**Activity**
The number needed is how many lines of the data hold the string "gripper". Give that number and nothing more.

—————

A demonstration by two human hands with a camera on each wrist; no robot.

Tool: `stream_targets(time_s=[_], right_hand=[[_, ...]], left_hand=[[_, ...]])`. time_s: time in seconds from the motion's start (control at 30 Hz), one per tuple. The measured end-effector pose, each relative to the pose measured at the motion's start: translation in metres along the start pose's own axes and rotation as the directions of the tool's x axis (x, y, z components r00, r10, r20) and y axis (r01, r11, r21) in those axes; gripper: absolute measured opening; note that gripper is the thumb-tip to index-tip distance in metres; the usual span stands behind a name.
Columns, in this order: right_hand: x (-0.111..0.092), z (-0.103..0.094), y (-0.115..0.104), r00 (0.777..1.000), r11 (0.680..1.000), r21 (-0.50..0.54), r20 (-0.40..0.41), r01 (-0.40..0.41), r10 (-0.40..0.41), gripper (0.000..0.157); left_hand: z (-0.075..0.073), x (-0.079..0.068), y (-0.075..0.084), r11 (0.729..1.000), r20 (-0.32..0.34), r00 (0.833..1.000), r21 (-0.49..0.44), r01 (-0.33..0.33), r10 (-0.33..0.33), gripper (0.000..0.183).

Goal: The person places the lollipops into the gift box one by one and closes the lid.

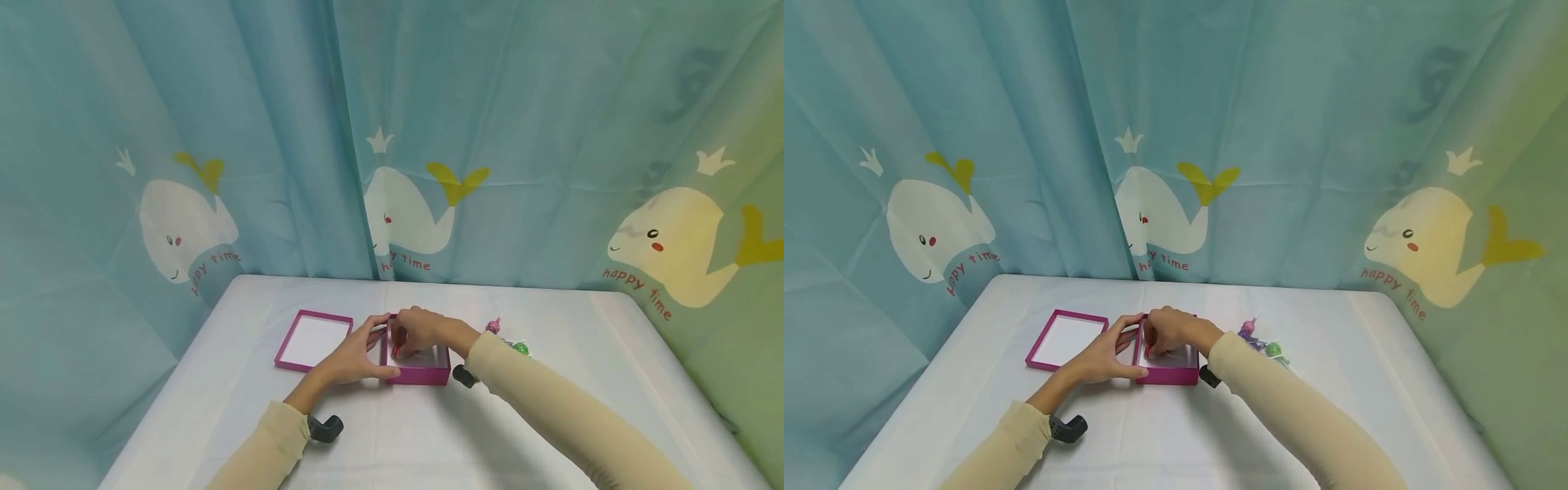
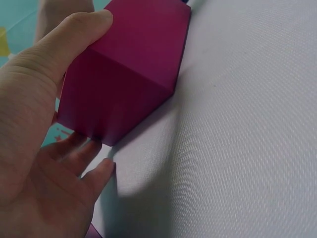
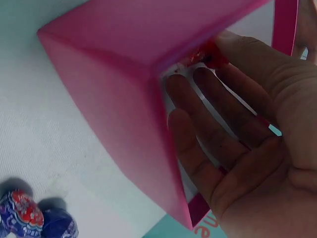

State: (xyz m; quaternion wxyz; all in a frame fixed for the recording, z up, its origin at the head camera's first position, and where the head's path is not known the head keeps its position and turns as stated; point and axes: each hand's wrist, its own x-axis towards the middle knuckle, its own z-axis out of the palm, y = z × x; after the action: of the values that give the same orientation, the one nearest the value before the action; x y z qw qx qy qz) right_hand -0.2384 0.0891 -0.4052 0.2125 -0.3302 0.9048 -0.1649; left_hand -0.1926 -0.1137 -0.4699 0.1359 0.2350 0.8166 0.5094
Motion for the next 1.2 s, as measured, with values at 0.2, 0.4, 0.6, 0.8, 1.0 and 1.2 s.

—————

**Task output**
2